As an empathic adult who was bullied as a child, bullying is always very painful for me to read about. But it happens all too frequently, and it is dishonest for adults to deny kids the opportunity to read about it because we wish it weren’t happening to them.  Here are three 2021 Cybils nominees worth reading that look at bullying from a science fiction or fantasy standpoint.  

The Insiders by Mark Oshiro

The Insiders
by Mark Oshiro

HarperCollins, 2021.

ISBN 9780063008106

Read from library copy. 

Héctor Muñoz and his family have recently moved from San Francisco to the suburbs of Orangevale, California.  He’s put together a fabulous outfit including lavender pants and bells on his bag for his first day of middle school – and is immediately targeted by bullies who make it clear that being gay is not acceptable in Orangevale.  To make matters worse, the school security officer thinks that the bully, Mike, is a star student and insists that Héctor must be lying that he’s being chased.  Héctor tries dressing in bland clothes and staying away from Mike, but nothing works.  Finally, he takes to hiding in a janitor’s closet – the irony!  Oddly, though, the closet moves around the school, always appearing when he needs it the most.  Soon it’s not just a closet, but a room containing whatever he needs – a fluffy bed when he’s been too upset to sleep, chocolate cereal and his abuela’s delicious horchata when he’s missed breakfast.  Then he finds other kids in the room – nonbinary Sal from Arizona whose classmates find this hard to accept, and Juliana from Georgia who’s been told she can’t take another girl to the middle school dance – both of whom need refuge as well.  As they figure out how the magic of their own personal Room of Requirement works, they also make plans to stop their bullying.  Although the bullying is painful, the room itself is a delight that helps take some of the weight off. Héctor’s parents and abuela are very supportive of him as well, even though it takes him a really long time to tell them what’s going on.  I really enjoyed getting to know Héctor, and would happily read more stories from Mark Oshiro.  

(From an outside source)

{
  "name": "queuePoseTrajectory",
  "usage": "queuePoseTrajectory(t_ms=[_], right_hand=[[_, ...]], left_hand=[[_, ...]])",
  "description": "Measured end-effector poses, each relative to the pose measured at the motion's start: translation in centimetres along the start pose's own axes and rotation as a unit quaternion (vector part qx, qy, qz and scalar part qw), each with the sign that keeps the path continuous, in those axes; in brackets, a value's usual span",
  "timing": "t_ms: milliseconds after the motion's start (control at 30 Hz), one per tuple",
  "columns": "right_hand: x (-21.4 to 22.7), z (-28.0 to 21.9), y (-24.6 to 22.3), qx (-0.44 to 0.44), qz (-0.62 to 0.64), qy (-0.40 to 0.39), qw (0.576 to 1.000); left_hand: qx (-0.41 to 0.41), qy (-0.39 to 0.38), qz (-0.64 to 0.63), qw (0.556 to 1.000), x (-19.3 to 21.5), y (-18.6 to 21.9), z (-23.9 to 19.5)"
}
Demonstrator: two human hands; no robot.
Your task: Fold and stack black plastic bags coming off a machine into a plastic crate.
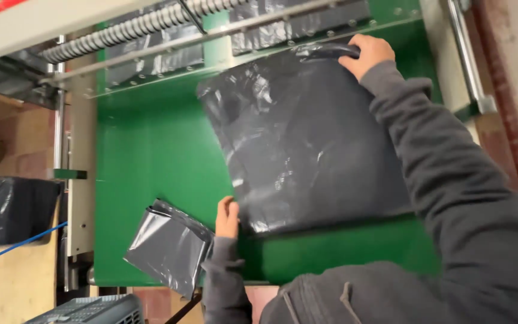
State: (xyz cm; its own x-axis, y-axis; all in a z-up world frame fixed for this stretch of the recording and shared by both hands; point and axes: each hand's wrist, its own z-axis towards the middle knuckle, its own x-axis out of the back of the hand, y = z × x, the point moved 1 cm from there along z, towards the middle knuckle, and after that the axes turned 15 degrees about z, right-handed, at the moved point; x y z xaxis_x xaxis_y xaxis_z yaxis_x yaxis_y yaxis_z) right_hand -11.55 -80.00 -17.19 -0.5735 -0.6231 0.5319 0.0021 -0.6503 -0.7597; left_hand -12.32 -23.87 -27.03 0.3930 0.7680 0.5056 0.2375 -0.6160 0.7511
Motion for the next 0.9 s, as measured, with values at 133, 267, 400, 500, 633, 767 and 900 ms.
queuePoseTrajectory(t_ms=[133,267,400,500,633,767,900], right_hand=[[-6.1,5.8,8.1,-0.086,-0.174,-0.047,0.980],[-9.0,5.2,11.2,-0.061,-0.241,-0.077,0.966],[-8.6,3.9,10.1,-0.003,-0.291,-0.137,0.947],[-9.4,3.9,9.5,0.102,-0.220,-0.183,0.953],[-12.4,6.7,10.6,-0.001,-0.301,-0.300,0.905],[-13.6,7.4,8.8,-0.110,-0.352,-0.397,0.841],[-8.7,1.3,0.0,0.091,-0.355,-0.234,0.900]], left_hand=[[-0.034,0.042,0.129,0.990,-1.9,0.0,-0.7],[-0.030,0.062,0.243,0.968,-3.0,-0.4,-2.8],[0.032,-0.035,0.333,0.942,-0.1,-2.1,-5.5],[-0.041,0.077,0.599,0.796,0.2,3.4,-6.8],[-0.392,0.109,0.437,0.802,-3.1,17.0,-4.2],[-0.476,-0.076,0.173,0.859,-9.9,16.4,2.4],[-0.218,-0.093,-0.031,0.971,-11.0,13.0,8.0]])
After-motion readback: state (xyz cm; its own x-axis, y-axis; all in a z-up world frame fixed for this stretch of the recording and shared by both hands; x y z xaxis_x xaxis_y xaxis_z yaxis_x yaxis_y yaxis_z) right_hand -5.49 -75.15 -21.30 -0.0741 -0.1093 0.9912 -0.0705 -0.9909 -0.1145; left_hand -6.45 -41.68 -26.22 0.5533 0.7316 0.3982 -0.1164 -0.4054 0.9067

Friend Me by Sheila M. Averbuch

Friend Me
by Sheila M. Averbuch. Read by Katy Davis.

Scholastic, 2020.


Listened to audiobook on Hoopla. 

Roisin has recently moved from Ireland to the United States, and is finding middle school a nightmare.  It starts with her clothes – used to school uniforms, she doesn’t have enough to wear a different outfit every day, and her classmate Zara latches onto this as a way to attack her, first in private messages on social media, then in public posts, escalating to threats of violence.  Her mother is constantly in her AI lab and hasn’t had time to take Roisin shopping or pay attention to what’s going on.  So when Roisin switches social media apps and finds a girl named Haley who’s always there to send her supportive messages, it feels like a lifeline.  But when Haley starts making threats towards Zara and Zara really does get into an accident, Roisin starts to wonder if Haley really is who she says she is.  This is billed as a thriller, and it does get there, but the first two-thirds at least is focused on the bullying and Roisin and Haley’s conversations about it.  As usual for me, I found the bullying very hard to listen to – the audiobook was a double-edged sword here, as I felt even more painfully part of the story by listening to it, but I really appreciated narrator Katy Davis’s switching between Roisin’s Dublin Irish accent and the mostly American accents around her. As someone who has myself lived in different places, I also appreciated how Roisin got tripped up by cultural differences that hadn’t even been on her radar. Rather ironically, it was easier for me once it got to the thriller part, especially as Roisin has by then made some real-life friends.  Many people, though, really love thrillers, so this book would probably work well for them. It closes with some resources and advice for kids being bullied, so that this could be a valuable resource for middle school kids who are either being bullied or have themselves turned to bullying, as it is so common for kids to be on either or both sides at this age.  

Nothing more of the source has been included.